A generous and briskly entertaining look at the American humor magazine's legacy.
Punch-drunk and very much alive, “Drunk Stoned Brilliant Dead: The Story of the National Lampoon” is a generous and briskly entertaining doc that traces the titular humor magazine’s lasting influence on American comedy. Although the film hews closely to the usual reminiscence-doc formula, ample laughs — both from the original magazine pieces and from their creators’ recollections — make this a real nonfiction crowdpleaser, with broader appeal than even a fest favorite like “Jodorowsky’s Dune.”
After “Smiling Through the Apocalypse: Esquire in the ‘6os” and “Hugh Hefner: Playboy, Activist and Rebel,” a cynic might suggest that one could take any publication that had its heyday in the 1960s or 1970s; interview the contributors who were there, man; and concoct a chatty doc-by-numbers. Even so, helmer Douglas Tirola (“All In: The Poker Movie”) pulls it off with style, not only assembling an impressive roster of former Lampoon contributors, orbiters and celebrity fans, but also skillfully presenting a huge amount of material, including animations rendered after the style of Lampoon artwork. (The movie is not based on the coffee-table book of the same title by Lampoon contributor Rick Meyerowitz, although Meyerowitz appears in the film and served as a consultant.)
The pic recaps how the Harvard Lampoon’s Douglas Kenney, Henry Beard and Rob Hoffman started the magazine with publisher Matty Simmons. (Kenney died in 1980 and Hoffman in 2006, but Simmons and Beard are among the main talking heads.) For print junkies, some of the early scenes — which concern the defining of the magazine’s sensibility — will be among the most interesting. Art director Michael Gross explains his critique of an early cartoon involving postage stamps, citing a need to make those stamps look real at a glance, rather than like illustrations, in order to give force to the parody.

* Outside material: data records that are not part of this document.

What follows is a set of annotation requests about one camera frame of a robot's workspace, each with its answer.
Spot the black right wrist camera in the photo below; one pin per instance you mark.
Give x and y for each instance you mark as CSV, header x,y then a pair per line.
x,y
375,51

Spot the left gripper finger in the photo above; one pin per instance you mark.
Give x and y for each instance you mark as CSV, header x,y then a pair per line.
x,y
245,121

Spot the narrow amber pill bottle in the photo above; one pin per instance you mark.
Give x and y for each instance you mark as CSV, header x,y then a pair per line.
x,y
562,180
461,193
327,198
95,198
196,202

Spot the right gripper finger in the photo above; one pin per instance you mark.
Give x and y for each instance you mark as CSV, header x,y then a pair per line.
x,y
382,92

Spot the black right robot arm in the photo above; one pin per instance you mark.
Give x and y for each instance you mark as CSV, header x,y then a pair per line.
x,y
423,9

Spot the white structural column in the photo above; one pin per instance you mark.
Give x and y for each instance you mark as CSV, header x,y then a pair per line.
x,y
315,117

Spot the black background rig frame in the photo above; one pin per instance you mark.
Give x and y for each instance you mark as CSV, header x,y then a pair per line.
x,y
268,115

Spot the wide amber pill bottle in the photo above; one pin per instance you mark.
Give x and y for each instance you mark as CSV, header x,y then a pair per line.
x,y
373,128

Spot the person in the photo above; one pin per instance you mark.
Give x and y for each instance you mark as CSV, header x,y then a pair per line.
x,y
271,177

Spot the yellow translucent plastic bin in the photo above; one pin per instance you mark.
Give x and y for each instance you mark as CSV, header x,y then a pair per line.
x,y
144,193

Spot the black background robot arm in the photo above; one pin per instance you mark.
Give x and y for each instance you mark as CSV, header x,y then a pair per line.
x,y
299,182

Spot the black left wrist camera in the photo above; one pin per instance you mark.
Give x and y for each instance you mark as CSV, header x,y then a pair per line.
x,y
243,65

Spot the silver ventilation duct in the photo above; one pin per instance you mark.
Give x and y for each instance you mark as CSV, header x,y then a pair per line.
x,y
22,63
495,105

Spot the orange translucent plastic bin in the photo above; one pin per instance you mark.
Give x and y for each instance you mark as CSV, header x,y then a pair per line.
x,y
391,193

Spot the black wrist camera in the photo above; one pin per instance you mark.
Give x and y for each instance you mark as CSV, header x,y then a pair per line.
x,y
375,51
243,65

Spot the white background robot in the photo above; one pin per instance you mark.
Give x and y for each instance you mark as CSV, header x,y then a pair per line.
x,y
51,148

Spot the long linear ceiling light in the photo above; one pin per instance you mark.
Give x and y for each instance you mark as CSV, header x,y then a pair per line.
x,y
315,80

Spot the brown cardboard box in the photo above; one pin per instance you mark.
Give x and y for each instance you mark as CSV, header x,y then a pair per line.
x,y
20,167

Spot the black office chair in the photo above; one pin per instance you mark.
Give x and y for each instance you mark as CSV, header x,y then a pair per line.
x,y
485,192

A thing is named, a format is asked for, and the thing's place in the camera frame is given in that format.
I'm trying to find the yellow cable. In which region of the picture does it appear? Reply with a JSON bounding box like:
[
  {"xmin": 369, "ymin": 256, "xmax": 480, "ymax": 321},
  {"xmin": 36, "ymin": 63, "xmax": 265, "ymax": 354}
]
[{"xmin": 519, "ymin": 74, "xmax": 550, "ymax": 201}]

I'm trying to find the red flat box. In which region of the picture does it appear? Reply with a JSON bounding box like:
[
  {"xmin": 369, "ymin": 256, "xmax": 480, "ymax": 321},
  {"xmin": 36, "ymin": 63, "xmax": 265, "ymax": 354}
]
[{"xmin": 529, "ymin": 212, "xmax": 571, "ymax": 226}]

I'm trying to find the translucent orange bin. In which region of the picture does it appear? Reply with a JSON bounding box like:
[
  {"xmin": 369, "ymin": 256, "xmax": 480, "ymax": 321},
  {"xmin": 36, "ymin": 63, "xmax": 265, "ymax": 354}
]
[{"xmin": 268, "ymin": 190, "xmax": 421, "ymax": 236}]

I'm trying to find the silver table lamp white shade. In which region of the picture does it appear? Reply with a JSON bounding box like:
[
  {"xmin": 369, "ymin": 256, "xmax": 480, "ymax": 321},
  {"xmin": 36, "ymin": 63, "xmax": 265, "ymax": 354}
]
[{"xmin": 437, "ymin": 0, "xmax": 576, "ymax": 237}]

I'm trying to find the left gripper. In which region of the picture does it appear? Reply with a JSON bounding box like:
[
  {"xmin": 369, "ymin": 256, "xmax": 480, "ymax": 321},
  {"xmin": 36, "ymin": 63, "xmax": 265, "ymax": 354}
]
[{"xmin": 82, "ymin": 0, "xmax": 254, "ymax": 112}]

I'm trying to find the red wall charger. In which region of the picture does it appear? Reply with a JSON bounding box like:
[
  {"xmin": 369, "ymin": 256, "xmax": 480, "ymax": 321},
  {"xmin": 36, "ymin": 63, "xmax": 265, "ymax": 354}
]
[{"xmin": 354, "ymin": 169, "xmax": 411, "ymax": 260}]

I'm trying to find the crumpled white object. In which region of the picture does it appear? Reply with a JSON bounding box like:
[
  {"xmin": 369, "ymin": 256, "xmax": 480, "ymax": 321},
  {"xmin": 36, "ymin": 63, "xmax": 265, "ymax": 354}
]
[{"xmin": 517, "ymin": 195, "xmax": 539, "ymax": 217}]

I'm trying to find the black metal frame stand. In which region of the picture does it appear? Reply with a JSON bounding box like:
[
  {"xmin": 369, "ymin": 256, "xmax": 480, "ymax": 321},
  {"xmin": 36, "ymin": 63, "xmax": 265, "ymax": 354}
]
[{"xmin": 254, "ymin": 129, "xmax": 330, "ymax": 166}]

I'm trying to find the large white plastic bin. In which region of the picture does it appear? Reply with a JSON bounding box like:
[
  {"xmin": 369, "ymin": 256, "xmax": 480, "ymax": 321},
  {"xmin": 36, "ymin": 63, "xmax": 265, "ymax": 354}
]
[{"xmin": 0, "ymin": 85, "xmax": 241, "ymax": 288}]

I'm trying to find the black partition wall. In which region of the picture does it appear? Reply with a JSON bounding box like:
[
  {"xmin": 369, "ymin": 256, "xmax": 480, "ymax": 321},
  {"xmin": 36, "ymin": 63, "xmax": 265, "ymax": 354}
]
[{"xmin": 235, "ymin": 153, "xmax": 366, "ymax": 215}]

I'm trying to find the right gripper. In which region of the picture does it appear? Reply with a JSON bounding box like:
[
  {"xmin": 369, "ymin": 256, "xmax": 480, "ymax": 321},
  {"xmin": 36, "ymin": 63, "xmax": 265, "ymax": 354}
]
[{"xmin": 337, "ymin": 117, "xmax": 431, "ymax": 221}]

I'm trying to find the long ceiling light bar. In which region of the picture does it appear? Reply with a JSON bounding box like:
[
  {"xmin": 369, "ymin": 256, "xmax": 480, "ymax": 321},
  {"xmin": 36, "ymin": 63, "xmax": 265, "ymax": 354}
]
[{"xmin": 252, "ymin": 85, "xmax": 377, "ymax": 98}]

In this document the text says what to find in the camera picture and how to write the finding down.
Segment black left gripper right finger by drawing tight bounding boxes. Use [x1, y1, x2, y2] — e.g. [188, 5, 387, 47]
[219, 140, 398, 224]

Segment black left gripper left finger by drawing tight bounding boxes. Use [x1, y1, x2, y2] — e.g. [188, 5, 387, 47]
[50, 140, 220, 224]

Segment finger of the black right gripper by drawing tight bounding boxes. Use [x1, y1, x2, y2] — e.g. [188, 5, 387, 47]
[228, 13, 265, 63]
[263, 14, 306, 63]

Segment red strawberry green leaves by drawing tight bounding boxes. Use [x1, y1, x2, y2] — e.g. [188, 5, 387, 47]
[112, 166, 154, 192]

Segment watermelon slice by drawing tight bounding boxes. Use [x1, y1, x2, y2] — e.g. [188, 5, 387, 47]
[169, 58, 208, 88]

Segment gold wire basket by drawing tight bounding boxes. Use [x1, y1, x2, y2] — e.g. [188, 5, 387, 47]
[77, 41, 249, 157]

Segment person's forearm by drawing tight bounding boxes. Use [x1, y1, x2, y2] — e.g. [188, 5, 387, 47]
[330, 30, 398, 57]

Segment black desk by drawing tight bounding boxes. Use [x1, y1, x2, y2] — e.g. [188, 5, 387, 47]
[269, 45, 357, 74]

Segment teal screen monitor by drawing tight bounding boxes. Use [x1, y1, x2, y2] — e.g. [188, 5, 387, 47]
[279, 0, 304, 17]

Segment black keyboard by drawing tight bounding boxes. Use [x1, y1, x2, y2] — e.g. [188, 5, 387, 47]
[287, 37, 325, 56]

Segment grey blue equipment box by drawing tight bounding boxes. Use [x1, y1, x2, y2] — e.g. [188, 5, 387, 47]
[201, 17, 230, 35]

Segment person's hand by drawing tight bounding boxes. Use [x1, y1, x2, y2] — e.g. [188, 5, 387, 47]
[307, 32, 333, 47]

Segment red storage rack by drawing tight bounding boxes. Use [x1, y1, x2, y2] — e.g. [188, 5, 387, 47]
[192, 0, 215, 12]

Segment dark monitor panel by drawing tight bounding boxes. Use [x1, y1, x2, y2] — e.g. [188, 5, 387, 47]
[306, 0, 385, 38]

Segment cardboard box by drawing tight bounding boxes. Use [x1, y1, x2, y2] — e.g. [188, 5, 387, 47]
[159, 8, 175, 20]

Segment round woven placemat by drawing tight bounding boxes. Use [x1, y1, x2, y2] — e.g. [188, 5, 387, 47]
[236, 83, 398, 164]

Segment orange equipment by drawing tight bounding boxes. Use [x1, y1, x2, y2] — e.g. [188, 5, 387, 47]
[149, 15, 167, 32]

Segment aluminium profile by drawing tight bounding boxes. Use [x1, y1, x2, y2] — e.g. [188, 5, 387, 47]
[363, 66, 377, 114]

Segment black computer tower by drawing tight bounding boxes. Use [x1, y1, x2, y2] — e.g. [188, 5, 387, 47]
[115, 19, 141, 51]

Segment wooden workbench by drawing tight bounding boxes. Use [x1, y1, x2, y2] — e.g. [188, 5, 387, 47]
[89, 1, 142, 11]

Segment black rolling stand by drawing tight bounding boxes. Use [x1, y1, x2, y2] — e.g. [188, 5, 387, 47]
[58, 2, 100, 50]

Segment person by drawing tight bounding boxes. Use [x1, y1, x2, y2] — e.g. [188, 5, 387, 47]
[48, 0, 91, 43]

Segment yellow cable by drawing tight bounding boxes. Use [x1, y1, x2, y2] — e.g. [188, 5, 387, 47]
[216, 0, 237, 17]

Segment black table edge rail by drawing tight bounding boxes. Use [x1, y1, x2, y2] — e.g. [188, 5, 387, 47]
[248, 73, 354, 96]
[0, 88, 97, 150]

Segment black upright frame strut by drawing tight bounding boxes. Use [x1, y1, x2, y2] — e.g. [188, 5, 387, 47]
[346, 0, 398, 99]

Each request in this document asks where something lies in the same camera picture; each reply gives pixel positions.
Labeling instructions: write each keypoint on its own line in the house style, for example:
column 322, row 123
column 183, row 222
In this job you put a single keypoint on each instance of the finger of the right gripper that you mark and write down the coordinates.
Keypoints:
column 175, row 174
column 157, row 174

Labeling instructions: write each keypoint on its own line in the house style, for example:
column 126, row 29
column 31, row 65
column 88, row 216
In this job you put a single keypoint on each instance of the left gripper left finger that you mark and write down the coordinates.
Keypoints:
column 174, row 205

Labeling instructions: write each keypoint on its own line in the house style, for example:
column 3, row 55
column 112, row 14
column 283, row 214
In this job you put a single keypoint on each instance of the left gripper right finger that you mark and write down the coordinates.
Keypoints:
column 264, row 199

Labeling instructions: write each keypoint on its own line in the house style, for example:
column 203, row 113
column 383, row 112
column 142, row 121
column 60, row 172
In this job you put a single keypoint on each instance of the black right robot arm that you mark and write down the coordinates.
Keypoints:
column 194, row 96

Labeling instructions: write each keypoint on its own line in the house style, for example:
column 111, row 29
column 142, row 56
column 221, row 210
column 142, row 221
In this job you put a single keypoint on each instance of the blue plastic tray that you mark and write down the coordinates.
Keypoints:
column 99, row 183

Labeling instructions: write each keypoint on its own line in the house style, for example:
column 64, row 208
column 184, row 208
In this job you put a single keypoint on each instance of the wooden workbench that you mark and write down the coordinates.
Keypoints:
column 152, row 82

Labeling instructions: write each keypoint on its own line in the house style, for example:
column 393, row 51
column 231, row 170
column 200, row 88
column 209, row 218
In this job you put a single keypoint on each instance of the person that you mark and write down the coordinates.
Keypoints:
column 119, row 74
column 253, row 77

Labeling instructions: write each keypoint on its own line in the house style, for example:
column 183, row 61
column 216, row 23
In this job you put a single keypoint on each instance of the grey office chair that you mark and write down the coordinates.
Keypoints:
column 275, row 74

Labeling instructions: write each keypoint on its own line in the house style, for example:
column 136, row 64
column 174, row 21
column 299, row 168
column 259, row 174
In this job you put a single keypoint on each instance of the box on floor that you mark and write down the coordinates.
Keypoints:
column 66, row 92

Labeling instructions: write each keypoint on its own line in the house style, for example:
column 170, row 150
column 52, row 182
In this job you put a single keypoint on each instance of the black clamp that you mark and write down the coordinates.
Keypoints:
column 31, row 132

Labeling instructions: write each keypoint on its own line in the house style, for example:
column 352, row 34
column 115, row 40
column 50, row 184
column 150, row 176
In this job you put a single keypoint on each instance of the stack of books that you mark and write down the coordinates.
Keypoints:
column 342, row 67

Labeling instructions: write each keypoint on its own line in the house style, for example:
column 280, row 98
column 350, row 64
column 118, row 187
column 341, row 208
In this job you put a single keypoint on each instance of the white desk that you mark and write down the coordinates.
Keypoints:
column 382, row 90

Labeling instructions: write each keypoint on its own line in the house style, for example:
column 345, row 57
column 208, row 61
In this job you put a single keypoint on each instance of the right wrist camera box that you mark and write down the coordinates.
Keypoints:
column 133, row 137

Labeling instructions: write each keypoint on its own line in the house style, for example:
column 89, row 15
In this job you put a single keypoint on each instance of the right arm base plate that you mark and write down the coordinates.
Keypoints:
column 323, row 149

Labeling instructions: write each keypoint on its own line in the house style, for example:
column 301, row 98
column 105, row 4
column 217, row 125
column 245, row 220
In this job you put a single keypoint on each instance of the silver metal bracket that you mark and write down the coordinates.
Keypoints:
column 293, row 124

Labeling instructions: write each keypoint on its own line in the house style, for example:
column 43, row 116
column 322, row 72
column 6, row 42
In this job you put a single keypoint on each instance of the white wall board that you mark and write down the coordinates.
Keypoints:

Christopher Buckley, who raves about the Lampoon’s famous “If You Don’t Buy This Magazine, We’ll Kill This Dog” cover, expresses admiration for the way the magazine applied its comic sensibilities to the tumultuous times. We see withering sendups of Vietnam, an article called “Stranger in Paradise” that imagines Hitler’s survival on a tropical island, and the iconic “If Ted Kennedy drove a Volkswagen, he’d be president today” fake ad, which, according to the film, prompted a lawsuit. The magazine is celebrated as much for its frequent undraped flesh as it is for its truth-to-power satire.
The broader argument of the movie is that the National Lampoon is more or less where contemporary comedy began; it recounts the progression from the magazine to “National Lampoon’s Vacation.” For viewers unfamiliar with how the brand spread or confused about who was where when, “Drunk Stoned Brilliant Dead” will be educational. It explains how the magazine collided with Second City cast members for live theater and “The National Lampoon Radio Hour.” (Cursorily mentioned, the Chicago comedy club probably receives less than its due.)
There was also — as Simmons implies in an old TV interview — a wholesale usurping of the Lampoon’s talent by “Saturday Night Live.” It would be hard for a doc like this to miss when so many of its vintage clips feature John Belushi, Harold Ramis, Bill Murray and Gilda Radner. When we reach the part of the story where the Lampoon goes to Hollywood, John Landis gabs about Universal’s skittishness during the making of “Animal House.” The doc also deals with the “unofficial” Lampoon movie “Caddyshack,” which Kenney produced.
Meanwhile, the magazine became a home for the improbably filthy stylings of a young John Hughes (gushed about by editor P.J. O’Rourke) and provided a launching pad for “Simpsons” producers Mike Reiss and Al Jean. Not all of these people knew each other, but the movie creates the sense of a creative whirlwind. Chevy Chase’s memories of Belushi and of Kenney are among the film’s most poignant anecdotes.
Editors Joseph Krings and G. Jesse Martinez ably sift through contemporary and archival material, making montage of old photographs and magazine pages to give the film a present-tense feel. While the tunes are a mostly uninspired mix of scene-setters, the sudden intrusion of “Holiday Road” (used in “Vacation”) over the closing credits feels oddly cathartic.